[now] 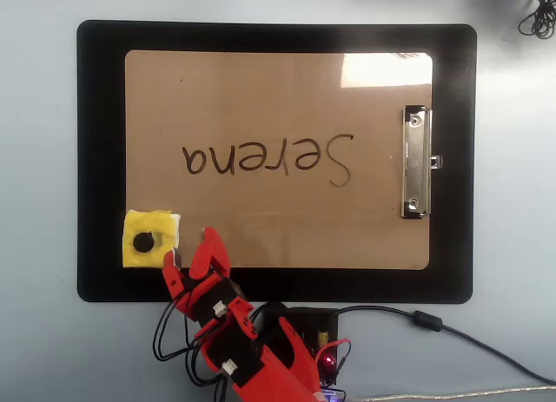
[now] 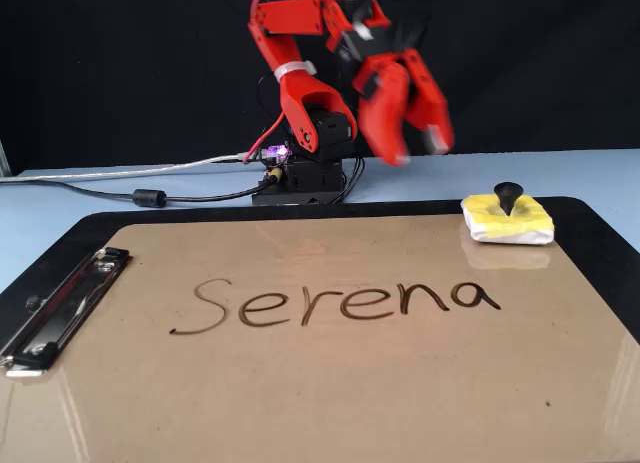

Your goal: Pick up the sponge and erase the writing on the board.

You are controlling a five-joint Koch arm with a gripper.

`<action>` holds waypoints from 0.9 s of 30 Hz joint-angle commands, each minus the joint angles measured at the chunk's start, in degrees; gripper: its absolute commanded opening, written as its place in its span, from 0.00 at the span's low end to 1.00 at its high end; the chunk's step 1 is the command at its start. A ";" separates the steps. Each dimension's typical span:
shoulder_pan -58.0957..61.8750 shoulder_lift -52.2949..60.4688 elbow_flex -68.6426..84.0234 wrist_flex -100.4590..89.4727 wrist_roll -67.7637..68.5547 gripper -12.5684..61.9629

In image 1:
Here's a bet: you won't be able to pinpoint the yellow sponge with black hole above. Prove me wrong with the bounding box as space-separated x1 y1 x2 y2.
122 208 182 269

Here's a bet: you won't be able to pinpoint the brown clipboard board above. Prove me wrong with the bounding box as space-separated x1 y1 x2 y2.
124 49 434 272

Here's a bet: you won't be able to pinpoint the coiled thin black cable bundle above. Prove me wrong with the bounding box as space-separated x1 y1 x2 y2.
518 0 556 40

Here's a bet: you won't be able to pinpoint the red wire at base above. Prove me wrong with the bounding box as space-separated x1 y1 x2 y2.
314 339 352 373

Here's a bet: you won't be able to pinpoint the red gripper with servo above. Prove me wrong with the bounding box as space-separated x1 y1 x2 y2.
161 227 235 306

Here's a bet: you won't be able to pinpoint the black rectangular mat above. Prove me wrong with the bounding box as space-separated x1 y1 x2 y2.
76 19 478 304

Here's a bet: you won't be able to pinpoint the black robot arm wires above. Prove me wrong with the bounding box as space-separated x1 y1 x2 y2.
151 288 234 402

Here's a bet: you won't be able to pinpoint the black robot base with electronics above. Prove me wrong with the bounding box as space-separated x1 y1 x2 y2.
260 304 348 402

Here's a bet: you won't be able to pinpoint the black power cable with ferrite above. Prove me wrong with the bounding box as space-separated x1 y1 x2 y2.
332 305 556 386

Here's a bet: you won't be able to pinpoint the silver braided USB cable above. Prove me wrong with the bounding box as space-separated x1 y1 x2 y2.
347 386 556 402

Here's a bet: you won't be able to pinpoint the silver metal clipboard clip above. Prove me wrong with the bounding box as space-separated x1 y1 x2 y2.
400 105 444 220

# # # #

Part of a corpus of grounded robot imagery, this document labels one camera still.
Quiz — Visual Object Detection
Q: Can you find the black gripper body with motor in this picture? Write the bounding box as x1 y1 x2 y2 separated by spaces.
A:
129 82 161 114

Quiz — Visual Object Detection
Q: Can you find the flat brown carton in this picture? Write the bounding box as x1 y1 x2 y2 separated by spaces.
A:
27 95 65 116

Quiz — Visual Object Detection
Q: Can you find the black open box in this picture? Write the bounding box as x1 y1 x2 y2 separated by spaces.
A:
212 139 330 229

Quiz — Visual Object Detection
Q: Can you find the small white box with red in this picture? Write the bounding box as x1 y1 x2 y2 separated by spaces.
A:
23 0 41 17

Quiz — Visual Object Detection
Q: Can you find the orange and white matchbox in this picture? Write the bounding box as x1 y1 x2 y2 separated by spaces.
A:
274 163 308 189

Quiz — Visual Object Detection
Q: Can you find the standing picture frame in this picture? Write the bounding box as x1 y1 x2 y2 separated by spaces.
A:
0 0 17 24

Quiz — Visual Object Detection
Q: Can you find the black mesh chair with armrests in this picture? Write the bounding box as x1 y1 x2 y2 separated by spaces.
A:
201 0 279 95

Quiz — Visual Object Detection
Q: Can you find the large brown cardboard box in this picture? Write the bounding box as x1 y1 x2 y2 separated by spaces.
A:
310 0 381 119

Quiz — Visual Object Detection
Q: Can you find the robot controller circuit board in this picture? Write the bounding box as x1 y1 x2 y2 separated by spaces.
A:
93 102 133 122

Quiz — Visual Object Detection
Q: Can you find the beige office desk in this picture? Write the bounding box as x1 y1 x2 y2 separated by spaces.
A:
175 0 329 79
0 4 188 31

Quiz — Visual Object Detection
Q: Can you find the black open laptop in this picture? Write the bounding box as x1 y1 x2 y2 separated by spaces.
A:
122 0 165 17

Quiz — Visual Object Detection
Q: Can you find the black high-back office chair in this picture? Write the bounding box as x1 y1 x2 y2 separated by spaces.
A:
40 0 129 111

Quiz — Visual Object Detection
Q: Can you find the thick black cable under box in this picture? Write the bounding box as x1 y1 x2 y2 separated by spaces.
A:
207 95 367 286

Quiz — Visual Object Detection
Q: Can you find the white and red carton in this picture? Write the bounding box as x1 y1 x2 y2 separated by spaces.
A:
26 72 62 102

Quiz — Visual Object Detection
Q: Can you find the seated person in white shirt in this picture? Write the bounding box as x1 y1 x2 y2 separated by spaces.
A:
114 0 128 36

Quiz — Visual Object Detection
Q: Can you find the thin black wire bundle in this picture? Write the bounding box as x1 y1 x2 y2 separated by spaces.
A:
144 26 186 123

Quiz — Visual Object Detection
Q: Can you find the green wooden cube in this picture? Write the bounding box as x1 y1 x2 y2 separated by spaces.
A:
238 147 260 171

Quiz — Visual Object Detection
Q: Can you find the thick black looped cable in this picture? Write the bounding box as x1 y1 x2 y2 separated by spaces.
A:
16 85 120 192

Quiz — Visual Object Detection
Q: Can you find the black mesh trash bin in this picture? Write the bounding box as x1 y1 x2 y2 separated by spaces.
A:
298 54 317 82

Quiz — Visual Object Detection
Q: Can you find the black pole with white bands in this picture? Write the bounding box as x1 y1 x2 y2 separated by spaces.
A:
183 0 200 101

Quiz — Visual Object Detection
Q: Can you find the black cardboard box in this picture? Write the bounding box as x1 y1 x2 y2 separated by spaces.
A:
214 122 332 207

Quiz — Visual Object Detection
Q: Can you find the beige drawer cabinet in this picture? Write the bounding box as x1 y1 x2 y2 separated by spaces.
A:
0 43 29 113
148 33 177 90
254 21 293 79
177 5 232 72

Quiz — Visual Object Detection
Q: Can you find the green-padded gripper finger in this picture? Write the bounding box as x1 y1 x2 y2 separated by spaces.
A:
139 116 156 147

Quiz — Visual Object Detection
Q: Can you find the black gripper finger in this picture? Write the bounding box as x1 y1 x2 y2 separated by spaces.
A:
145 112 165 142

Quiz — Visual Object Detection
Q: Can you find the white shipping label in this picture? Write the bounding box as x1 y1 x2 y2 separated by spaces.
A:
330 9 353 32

# # # #

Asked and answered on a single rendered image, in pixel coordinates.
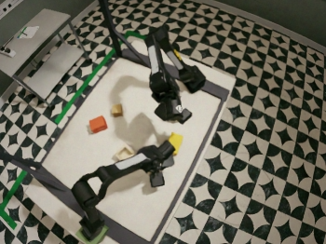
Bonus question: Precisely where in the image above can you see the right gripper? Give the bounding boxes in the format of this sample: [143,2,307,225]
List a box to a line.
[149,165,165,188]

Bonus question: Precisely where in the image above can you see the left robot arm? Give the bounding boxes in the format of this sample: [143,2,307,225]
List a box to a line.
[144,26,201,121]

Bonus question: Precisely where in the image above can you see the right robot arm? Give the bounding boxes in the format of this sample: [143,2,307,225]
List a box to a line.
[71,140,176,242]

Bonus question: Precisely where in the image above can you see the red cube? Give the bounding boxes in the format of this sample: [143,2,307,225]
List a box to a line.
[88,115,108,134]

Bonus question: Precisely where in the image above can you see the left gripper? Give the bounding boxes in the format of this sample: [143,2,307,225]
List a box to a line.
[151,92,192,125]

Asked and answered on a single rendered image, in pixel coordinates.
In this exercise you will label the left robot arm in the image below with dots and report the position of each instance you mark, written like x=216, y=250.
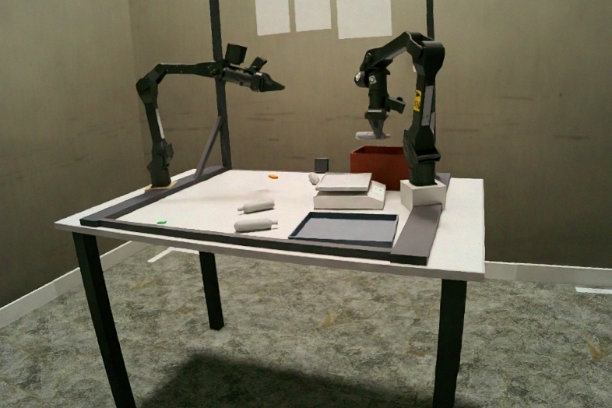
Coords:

# # # #

● **Required action**
Considering only lines of the records that hold the string "beige", state how many there are and nothing else.

● **Solution**
2